Merkez Bankası üzerinde ciddi bir faiz indirme baskısı oluşturuldu. Ne var ki faizin daha fazla inmesi zaten düşmüş olan tasarruf oranını daha da düşürebileceği için bu karar Merkez Bankası açısından çok da kolay bir karar değildi. 

Merkez Bankası zor bir dönemeçte gecelik borç verme faizini yarım puan indirerek yüzde 9,5'e düşürme kararı aldı. 

Tasarruf oranını artırmak için birçok önlem almaya çalışan ekonomi yönetimi açısından en kritik nokta enfasyonda önümüzdeki iki ayda  matematiksel olarak yaşanacak düşüşün izleyen dönemde de devam edip etmeyeceğidir. 

Yorumlar

  1. Hocam bu konu benim çok ilgimi çekiyor.Sağlıklı bir kalkınma ve büyüme için hanahalkının yaptığı tasarruflar çok önemli. Biz bugün büyümemizi maalesef sıcak para ve dış kaynaklar ile yapabiliyoruz ve önümüze 2023 vizyonu koymuşuz. Cari açık yüksek iken,ihracatın ithalatı karşılama oranı %60'larda iken, tasarruf oranları bu kadar düşük iken bu hayal ne kadar gerçekçi olabilir.

    Bütçe açığını kapatmak için sıkı bir maliye politikası uygularken, bir yandan da talep daralmasın diye faizleri düşürüyoruz.Türk halkı ay sonunu kredi kartı ile zar zor getirirken, dört yanımız avm olmuşken tüketim çılgınlığı yaşayan bu halktan tasarruf yapabilmesini bekliyoruz. Bu siyasetçiler gerçekten seçmenleri çok güzel kendi siyasetlerine alet ediyor. Sözde refah artışı sağlıyorum diyerek insanları gizliden gizliye borçlandırıp, fakirleştiriyorlar. Acaba ne zaman ekonomisi sağlam temellere basan bir millet olacağız...

    YanıtlaSil
    Yanıtlar
    1. Ne yazık ki bu konu da öteki ekonomik konular gibi çelişkiler içeriyor. Tasarruf oranının yüzde 22 lerde olduğu yıllarda enflasyon yüzde 60 larda faizler de yüzde 70 lerdeydi.

      Sil
    2. meselenin asil boyutu, nominal olarak gelir artisi(ozellikle bordrolo kesimde) enflasyon kadar oluyor mu? yani alim gucu korunuyor mu gelirlerde? bence asil borclanma ve tasarruf azliginin sebebi bu. sonucta dunya da ve tr de olcek ekonomilerinin desteklendigi, kucuk esnafin yok edilmeye calisildigi, bordrolularin kole gibi calistirilarak kapitalist sistemin en harsh zamanlarini yasiyoruz.
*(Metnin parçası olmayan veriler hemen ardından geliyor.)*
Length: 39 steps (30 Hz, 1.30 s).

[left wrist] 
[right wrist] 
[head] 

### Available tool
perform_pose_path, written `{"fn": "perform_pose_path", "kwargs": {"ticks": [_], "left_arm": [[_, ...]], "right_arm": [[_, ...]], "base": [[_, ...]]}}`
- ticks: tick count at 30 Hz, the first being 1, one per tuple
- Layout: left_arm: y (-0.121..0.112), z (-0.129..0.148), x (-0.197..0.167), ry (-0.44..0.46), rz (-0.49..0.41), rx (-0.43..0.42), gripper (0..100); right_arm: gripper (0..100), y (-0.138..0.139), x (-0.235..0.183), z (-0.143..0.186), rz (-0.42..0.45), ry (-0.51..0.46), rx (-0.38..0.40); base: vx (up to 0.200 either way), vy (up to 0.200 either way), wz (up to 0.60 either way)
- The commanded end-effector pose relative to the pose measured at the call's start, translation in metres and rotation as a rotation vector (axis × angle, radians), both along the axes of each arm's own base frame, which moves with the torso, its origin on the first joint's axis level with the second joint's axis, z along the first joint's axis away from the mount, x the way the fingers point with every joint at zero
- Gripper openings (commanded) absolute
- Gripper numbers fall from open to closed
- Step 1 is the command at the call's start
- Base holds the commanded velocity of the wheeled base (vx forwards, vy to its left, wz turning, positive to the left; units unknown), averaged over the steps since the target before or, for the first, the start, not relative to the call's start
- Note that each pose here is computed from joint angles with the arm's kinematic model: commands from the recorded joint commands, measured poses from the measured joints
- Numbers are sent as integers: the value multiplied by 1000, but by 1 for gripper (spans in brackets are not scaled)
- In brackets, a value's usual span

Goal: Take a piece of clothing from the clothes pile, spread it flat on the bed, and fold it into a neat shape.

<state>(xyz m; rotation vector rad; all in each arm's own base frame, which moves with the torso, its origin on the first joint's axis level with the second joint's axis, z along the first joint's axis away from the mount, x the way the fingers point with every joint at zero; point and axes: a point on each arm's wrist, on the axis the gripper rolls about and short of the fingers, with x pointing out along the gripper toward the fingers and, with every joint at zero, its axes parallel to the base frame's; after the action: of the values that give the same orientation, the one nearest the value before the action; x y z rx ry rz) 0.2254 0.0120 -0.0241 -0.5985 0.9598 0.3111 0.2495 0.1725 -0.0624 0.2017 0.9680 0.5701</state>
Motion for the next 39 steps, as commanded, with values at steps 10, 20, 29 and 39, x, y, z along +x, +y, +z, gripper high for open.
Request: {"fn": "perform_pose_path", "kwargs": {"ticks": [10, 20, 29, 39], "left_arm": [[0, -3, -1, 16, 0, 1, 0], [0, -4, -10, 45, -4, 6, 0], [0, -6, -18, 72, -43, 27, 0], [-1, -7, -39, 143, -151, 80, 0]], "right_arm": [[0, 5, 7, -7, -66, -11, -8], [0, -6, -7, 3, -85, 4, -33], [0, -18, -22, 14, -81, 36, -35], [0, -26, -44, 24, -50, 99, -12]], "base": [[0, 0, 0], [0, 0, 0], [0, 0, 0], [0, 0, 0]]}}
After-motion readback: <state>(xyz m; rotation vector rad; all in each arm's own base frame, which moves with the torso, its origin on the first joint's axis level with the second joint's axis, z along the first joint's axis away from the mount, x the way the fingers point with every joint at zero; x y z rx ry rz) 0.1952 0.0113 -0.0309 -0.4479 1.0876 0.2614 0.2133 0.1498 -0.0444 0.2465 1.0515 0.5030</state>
      bu duzenin degismesi lazim. kasap dukkanini kapat, migros ta kasap reyonunda calis. muayenehaneni kapat, git ozel hastanede azicik paraya calis. bankaci ol, gisede 800 tl ye calis. vsvs

      gelir seviyesi artmasi lazim once.. eskiden alim gucu korunuyordu. simdi korunmuyor.

      Sil
    3. bu yuzdendir ki, tr'deki gelir dagilimi bozulmaya mahkum. 700 kusur milyar tl mevduatin yarisinin 50000 kisinin paylasmasinin verisi de bunu destekliyor. neyin tasarrufundan bahsediyoruz?
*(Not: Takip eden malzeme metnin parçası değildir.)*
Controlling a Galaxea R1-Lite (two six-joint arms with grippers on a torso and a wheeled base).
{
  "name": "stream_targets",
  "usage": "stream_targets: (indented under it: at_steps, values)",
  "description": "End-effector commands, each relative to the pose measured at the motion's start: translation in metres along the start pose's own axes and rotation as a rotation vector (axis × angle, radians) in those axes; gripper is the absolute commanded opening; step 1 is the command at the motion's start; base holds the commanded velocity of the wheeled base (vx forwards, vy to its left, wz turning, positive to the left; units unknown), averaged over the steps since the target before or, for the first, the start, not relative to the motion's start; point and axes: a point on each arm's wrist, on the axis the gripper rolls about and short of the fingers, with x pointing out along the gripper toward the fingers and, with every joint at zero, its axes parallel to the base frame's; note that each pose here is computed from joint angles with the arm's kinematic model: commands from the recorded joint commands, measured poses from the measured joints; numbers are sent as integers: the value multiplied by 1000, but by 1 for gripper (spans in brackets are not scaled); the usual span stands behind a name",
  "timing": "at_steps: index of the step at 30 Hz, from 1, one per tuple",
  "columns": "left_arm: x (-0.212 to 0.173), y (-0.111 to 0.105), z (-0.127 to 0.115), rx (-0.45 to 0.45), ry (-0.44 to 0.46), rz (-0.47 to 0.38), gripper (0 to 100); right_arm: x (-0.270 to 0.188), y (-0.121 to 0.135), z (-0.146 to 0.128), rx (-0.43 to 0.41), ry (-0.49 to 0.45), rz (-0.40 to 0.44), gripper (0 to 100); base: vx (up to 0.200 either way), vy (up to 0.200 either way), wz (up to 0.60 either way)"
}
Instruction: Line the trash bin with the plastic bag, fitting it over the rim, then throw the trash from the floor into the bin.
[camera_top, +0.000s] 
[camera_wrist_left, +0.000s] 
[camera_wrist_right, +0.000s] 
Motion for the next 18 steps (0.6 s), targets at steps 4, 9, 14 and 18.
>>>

      kk borclari 65mia tl. kart sayisi 52-53 milyon.. 26 milyon kiside bu kartlar. hesaplayiverin... 4,3 milyar tl de kredili mevduat hesaplarinda eksi bakiye var. aylik %6 maliyetle.. bu halk mi tasarruf edebilecek? bir de sermaye piyasalarini canlandirmaya calisiyorlar.. bakin bu rakamlar direkt gelir in giderleri karsilayamamasindan cikan sonuclar.

      ben hukumet olsam, belki vergi gelirlerim duser, pek cok isletme batar ama kredi kartlarindan taksitle alisverisi, sonraki harcamalari taksit sistemini kaldiririm. boylece butun fiyatlar basta kiralar olmak uzere makul seviyelere iner..

      Sil
    4. bir boyut daha ekleyeyim.

      eskiden 2001 oncesi, zam oranlari gecmis ebflasyona gore yapilirdi. dolayisi ile gecikmeli de olsa alim gucu cok dusmezdi.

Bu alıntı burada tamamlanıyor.